-- AIM OF THE TASK --
All of the listing is to be written out word for word, with the pictures left out.

───── TASK INPUTS

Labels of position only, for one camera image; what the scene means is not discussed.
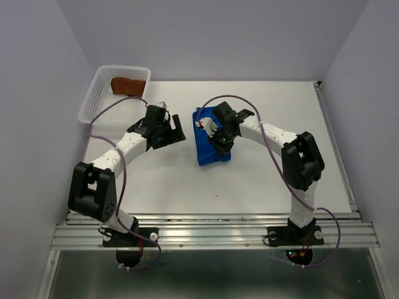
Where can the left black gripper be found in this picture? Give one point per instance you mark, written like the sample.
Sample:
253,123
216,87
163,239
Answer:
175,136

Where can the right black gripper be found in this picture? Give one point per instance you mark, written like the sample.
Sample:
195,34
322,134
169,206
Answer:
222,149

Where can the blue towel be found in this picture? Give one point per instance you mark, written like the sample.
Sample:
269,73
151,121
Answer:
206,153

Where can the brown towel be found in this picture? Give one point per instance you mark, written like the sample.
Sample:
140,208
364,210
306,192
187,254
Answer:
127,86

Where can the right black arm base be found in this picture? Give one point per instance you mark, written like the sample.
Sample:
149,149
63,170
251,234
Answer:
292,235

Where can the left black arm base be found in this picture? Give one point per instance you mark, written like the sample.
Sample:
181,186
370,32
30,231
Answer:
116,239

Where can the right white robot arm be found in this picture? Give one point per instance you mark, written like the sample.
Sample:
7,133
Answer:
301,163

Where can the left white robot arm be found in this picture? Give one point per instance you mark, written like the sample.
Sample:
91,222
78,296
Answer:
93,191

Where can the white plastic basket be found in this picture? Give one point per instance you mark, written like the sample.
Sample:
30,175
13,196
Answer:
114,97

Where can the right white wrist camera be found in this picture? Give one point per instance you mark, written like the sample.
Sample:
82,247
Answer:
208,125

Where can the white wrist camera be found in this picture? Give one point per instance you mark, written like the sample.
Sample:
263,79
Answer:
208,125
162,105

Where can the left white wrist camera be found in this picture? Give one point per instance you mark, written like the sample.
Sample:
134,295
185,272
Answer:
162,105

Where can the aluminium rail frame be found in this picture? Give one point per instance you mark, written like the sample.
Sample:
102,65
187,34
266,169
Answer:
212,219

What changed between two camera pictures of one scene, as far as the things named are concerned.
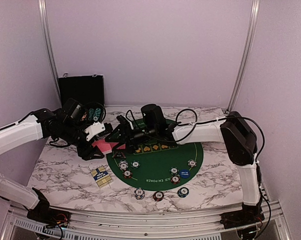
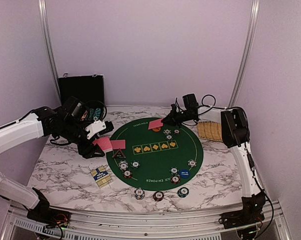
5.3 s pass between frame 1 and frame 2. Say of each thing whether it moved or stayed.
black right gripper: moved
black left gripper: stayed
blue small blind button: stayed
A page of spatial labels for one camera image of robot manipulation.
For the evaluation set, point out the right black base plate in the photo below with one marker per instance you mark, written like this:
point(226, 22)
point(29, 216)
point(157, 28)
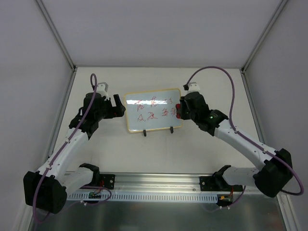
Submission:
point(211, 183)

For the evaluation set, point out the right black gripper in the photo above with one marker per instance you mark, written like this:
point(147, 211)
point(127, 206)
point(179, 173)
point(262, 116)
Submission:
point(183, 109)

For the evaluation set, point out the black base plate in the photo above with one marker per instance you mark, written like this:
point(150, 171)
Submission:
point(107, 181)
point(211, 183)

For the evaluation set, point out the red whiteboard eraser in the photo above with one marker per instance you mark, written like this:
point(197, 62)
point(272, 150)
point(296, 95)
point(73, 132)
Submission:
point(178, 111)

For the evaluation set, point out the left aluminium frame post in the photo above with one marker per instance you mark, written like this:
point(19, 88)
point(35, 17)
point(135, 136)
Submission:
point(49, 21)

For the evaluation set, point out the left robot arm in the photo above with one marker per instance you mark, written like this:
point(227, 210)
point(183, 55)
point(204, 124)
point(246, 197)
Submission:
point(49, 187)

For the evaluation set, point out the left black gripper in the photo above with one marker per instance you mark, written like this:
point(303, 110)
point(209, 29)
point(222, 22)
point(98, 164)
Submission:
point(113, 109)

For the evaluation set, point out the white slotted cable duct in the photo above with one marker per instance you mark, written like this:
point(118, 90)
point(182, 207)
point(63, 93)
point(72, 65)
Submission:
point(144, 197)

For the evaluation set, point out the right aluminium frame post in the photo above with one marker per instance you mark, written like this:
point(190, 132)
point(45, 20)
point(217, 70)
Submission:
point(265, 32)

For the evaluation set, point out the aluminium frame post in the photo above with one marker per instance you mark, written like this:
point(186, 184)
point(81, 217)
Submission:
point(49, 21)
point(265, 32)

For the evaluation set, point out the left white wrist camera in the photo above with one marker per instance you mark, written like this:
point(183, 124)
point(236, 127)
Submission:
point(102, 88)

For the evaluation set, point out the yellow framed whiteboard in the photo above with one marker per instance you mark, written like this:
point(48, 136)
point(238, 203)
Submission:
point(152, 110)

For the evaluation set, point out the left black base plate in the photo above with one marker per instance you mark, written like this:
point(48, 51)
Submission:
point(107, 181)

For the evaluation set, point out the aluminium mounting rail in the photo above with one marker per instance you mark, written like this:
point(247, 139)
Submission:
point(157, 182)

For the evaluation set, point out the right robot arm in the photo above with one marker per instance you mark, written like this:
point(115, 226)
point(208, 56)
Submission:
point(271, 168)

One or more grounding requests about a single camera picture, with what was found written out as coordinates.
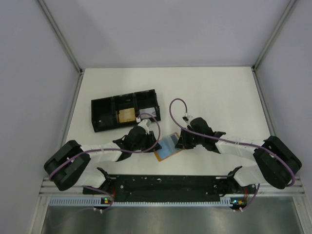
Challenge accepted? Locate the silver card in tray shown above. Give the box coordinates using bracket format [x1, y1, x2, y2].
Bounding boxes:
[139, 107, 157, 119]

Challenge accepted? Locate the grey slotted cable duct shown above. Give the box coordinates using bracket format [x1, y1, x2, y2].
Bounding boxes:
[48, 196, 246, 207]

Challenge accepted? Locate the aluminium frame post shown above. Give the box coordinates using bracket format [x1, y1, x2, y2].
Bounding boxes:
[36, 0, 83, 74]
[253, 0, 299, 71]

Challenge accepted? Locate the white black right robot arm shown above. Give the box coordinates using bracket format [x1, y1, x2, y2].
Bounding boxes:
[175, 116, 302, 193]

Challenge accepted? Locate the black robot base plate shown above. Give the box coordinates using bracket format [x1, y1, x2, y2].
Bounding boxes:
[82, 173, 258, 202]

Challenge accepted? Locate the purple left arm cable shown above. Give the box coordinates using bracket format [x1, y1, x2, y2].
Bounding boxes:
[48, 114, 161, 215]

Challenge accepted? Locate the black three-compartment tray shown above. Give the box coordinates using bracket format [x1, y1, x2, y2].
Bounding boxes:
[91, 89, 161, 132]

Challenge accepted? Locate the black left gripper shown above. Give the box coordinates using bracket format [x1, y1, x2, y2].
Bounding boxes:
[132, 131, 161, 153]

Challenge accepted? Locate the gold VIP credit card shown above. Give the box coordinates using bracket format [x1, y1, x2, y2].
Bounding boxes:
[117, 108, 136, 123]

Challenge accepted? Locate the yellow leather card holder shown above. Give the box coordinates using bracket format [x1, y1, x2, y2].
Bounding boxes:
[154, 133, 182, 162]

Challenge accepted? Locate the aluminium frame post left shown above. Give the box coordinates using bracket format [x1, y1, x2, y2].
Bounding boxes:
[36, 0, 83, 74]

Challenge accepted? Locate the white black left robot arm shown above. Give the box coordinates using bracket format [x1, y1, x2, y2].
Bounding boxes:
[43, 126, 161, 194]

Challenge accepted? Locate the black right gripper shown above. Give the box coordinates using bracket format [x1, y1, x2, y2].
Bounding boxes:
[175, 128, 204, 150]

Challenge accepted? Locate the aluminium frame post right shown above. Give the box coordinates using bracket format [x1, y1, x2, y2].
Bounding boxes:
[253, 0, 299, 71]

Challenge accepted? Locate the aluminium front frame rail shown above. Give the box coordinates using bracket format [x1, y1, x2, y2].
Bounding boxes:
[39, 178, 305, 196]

──────────

-- REPLY TO THE EXERCISE --
Labels of position only, for one camera image; what the scene means is not discussed.
Where can the left black gripper be found in this picture? Give one point per instance you mark, written like the sample.
Sample:
253,123
216,87
163,239
Answer:
175,136

Where can the right black gripper be found in this picture? Give one point per instance you mark, written like the sample.
Sample:
195,34
322,134
169,206
Answer:
222,149

Where can the blue towel be found in this picture? Give one point per instance you mark, written like the sample.
Sample:
269,73
151,121
Answer:
206,153

Where can the brown towel be found in this picture? Give one point per instance you mark, written like the sample.
Sample:
140,208
364,210
306,192
187,254
Answer:
127,86

Where can the right black arm base be found in this picture? Give one point per instance you mark, written like the sample.
Sample:
149,149
63,170
251,234
Answer:
292,235

Where can the left black arm base be found in this picture? Give one point per instance you mark, written like the sample.
Sample:
181,186
370,32
30,231
Answer:
116,239

Where can the right white robot arm be found in this picture? Give one point per instance you mark, written like the sample.
Sample:
7,133
Answer:
301,163

Where can the left white robot arm be found in this picture? Give one point per instance you mark, written like the sample.
Sample:
91,222
78,296
Answer:
93,191

Where can the white plastic basket be found in this picture? Give one point per instance you mark, written like the sample.
Sample:
30,175
13,196
Answer:
114,97

Where can the right white wrist camera be found in this picture? Give one point per instance you mark, written like the sample.
Sample:
82,247
Answer:
208,125

Where can the white wrist camera be found in this picture? Give one point per instance you mark, written like the sample.
Sample:
263,79
Answer:
208,125
162,105

Where can the left white wrist camera be found in this picture? Give one point per instance you mark, written like the sample.
Sample:
134,295
185,272
Answer:
162,105

Where can the aluminium rail frame be found in this picture? Give one point per instance you mark, written like the sample.
Sample:
102,65
187,34
266,169
Answer:
212,219

What changed between two camera pictures of one scene, as far as the things named are concerned.
5.3 s pass between frame 1 and frame 2. Say of each thing whether it moved or stayed.
black right gripper: moved
black left gripper: stayed
blue small blind button: stayed
A page of spatial labels for one camera image of robot manipulation.
For the evaluation set, point out the right black base plate in the photo below with one marker per instance you mark, written like this:
point(226, 22)
point(29, 216)
point(157, 28)
Submission:
point(211, 183)

For the evaluation set, point out the right black gripper in the photo above with one marker per instance you mark, written like this:
point(147, 211)
point(127, 206)
point(179, 173)
point(262, 116)
Submission:
point(183, 109)

For the evaluation set, point out the black base plate in the photo above with one marker per instance you mark, written like this:
point(150, 171)
Submission:
point(107, 181)
point(211, 183)

For the evaluation set, point out the red whiteboard eraser in the photo above with one marker per instance you mark, written like this:
point(197, 62)
point(272, 150)
point(296, 95)
point(73, 132)
Submission:
point(178, 111)

For the evaluation set, point out the left aluminium frame post in the photo above with one marker per instance you mark, written like this:
point(19, 88)
point(35, 17)
point(135, 136)
Submission:
point(49, 21)

For the evaluation set, point out the left robot arm in the photo above with one marker per instance you mark, written like this:
point(227, 210)
point(183, 55)
point(204, 124)
point(246, 197)
Submission:
point(49, 187)

For the evaluation set, point out the left black gripper in the photo above with one marker per instance you mark, written like this:
point(303, 110)
point(209, 29)
point(222, 22)
point(98, 164)
Submission:
point(113, 109)

For the evaluation set, point out the white slotted cable duct in the photo above with one marker per instance you mark, written like this:
point(118, 90)
point(182, 207)
point(63, 93)
point(72, 65)
Submission:
point(144, 197)

For the evaluation set, point out the right aluminium frame post in the photo above with one marker per instance you mark, written like this:
point(190, 132)
point(45, 20)
point(217, 70)
Submission:
point(265, 32)

For the evaluation set, point out the aluminium frame post in the photo above with one marker per instance you mark, written like this:
point(186, 184)
point(81, 217)
Submission:
point(49, 21)
point(265, 32)

For the evaluation set, point out the left white wrist camera in the photo above with one marker per instance you mark, written like this:
point(183, 124)
point(236, 127)
Submission:
point(102, 88)

For the evaluation set, point out the yellow framed whiteboard in the photo above with one marker per instance you mark, written like this:
point(48, 136)
point(238, 203)
Submission:
point(152, 110)

For the evaluation set, point out the left black base plate in the photo above with one marker per instance you mark, written like this:
point(48, 51)
Submission:
point(107, 181)

For the evaluation set, point out the aluminium mounting rail in the photo above with one marker per instance you mark, written like this:
point(247, 139)
Submission:
point(157, 182)

For the evaluation set, point out the right robot arm in the photo above with one marker per instance you mark, written like this:
point(115, 226)
point(208, 56)
Submission:
point(271, 168)

One or more grounding requests about a single camera picture, with what was found written out as coordinates.
Challenge accepted? Locate the silver card in tray shown above. Give the box coordinates using bracket format [x1, y1, x2, y2].
Bounding boxes:
[139, 107, 157, 119]

Challenge accepted? Locate the grey slotted cable duct shown above. Give the box coordinates using bracket format [x1, y1, x2, y2].
Bounding boxes:
[48, 196, 246, 207]

Challenge accepted? Locate the aluminium frame post shown above. Give the box coordinates using bracket format [x1, y1, x2, y2].
Bounding boxes:
[36, 0, 83, 74]
[253, 0, 299, 71]

Challenge accepted? Locate the white black right robot arm shown above. Give the box coordinates using bracket format [x1, y1, x2, y2].
Bounding boxes:
[175, 116, 302, 193]

Challenge accepted? Locate the black robot base plate shown above. Give the box coordinates using bracket format [x1, y1, x2, y2].
Bounding boxes:
[82, 173, 258, 202]

Challenge accepted? Locate the purple left arm cable shown above. Give the box coordinates using bracket format [x1, y1, x2, y2].
Bounding boxes:
[48, 114, 161, 215]

Challenge accepted? Locate the black three-compartment tray shown above. Give the box coordinates using bracket format [x1, y1, x2, y2].
Bounding boxes:
[91, 89, 161, 132]

Challenge accepted? Locate the black left gripper shown above. Give the box coordinates using bracket format [x1, y1, x2, y2].
Bounding boxes:
[132, 131, 161, 153]

Challenge accepted? Locate the gold VIP credit card shown above. Give the box coordinates using bracket format [x1, y1, x2, y2].
Bounding boxes:
[117, 108, 136, 123]

Challenge accepted? Locate the yellow leather card holder shown above. Give the box coordinates using bracket format [x1, y1, x2, y2].
Bounding boxes:
[154, 133, 182, 162]

Challenge accepted? Locate the aluminium frame post left shown above. Give the box coordinates using bracket format [x1, y1, x2, y2].
Bounding boxes:
[36, 0, 83, 74]

Challenge accepted? Locate the white black left robot arm shown above. Give the box coordinates using bracket format [x1, y1, x2, y2].
Bounding boxes:
[43, 126, 161, 194]

Challenge accepted? Locate the black right gripper shown above. Give the box coordinates using bracket format [x1, y1, x2, y2].
Bounding boxes:
[175, 128, 204, 150]

Challenge accepted? Locate the aluminium frame post right shown above. Give the box coordinates using bracket format [x1, y1, x2, y2].
Bounding boxes:
[253, 0, 299, 71]

Challenge accepted? Locate the aluminium front frame rail shown above. Give the box coordinates using bracket format [x1, y1, x2, y2].
Bounding boxes:
[39, 178, 305, 196]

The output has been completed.